**EXERCISE INSTRUCTIONS:** Give the lines below again exactly, starting with the line that holds "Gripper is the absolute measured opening" and going on through the line that holds "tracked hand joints".

**PROVIDED MATERIAL:**
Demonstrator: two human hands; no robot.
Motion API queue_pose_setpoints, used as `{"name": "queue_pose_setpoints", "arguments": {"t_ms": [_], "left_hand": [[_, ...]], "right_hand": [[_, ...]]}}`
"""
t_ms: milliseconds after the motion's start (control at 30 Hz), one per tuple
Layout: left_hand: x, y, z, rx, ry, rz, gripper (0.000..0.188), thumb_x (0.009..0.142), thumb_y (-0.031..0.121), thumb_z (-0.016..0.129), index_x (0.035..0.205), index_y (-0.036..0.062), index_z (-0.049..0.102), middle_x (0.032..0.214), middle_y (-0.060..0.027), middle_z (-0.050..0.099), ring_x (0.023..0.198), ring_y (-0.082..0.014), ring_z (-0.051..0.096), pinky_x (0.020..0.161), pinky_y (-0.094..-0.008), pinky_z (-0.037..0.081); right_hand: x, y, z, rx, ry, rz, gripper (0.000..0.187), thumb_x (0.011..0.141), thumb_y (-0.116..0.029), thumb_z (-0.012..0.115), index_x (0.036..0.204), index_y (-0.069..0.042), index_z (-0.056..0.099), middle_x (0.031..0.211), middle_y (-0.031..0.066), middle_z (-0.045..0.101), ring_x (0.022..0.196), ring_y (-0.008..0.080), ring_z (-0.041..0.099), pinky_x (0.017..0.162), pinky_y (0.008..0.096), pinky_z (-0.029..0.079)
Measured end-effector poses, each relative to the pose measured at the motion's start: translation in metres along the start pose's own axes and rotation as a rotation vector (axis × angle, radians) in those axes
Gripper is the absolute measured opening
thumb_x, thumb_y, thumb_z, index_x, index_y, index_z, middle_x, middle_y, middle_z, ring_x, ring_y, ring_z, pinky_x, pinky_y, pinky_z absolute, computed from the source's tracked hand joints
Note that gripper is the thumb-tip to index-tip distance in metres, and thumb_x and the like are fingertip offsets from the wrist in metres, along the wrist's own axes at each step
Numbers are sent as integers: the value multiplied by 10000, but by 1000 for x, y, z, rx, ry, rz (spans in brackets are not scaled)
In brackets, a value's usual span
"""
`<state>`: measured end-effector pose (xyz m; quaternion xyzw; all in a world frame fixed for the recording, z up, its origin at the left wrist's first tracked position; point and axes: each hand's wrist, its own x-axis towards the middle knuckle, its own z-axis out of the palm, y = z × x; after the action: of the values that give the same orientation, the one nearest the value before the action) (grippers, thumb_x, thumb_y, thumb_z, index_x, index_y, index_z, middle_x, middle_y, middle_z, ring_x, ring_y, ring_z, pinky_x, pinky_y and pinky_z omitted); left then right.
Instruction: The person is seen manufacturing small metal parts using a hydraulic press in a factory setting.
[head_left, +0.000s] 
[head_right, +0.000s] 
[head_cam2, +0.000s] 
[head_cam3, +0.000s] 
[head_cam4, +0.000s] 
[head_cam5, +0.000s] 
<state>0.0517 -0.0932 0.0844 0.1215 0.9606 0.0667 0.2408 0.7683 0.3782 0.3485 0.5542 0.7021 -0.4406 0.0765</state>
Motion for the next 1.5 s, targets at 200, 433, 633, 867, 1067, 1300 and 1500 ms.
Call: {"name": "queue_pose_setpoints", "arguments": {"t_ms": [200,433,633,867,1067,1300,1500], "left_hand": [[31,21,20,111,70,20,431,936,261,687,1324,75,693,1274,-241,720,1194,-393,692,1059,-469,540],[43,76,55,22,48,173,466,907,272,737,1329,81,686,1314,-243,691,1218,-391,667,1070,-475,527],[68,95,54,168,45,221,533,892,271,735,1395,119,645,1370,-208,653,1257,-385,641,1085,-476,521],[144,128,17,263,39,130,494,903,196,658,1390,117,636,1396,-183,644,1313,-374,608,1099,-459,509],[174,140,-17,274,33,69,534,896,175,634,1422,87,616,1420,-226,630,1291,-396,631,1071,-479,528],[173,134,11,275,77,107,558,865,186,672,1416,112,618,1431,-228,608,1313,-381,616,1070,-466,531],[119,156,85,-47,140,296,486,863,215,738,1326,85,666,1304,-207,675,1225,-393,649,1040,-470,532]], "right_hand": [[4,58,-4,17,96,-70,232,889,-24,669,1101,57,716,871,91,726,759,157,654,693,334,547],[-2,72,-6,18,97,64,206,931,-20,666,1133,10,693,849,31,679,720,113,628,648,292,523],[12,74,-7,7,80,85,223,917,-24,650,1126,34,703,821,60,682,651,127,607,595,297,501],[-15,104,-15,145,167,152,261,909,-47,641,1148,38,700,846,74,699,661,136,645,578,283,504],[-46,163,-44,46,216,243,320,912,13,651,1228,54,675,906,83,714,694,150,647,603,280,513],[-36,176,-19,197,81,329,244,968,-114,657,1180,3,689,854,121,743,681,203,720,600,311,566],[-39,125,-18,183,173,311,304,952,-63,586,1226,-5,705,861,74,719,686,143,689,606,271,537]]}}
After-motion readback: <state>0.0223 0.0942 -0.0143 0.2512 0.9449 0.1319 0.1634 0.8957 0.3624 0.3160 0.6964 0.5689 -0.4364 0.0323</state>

**ANSWER SPACE:**
Gripper is the absolute measured opening
thumb_x, thumb_y, thumb_z, index_x, index_y, index_z, middle_x, middle_y, middle_z, ring_x, ring_y, ring_z, pinky_x, pinky_y, pinky_z absolute, computed from the source's tracked hand joints

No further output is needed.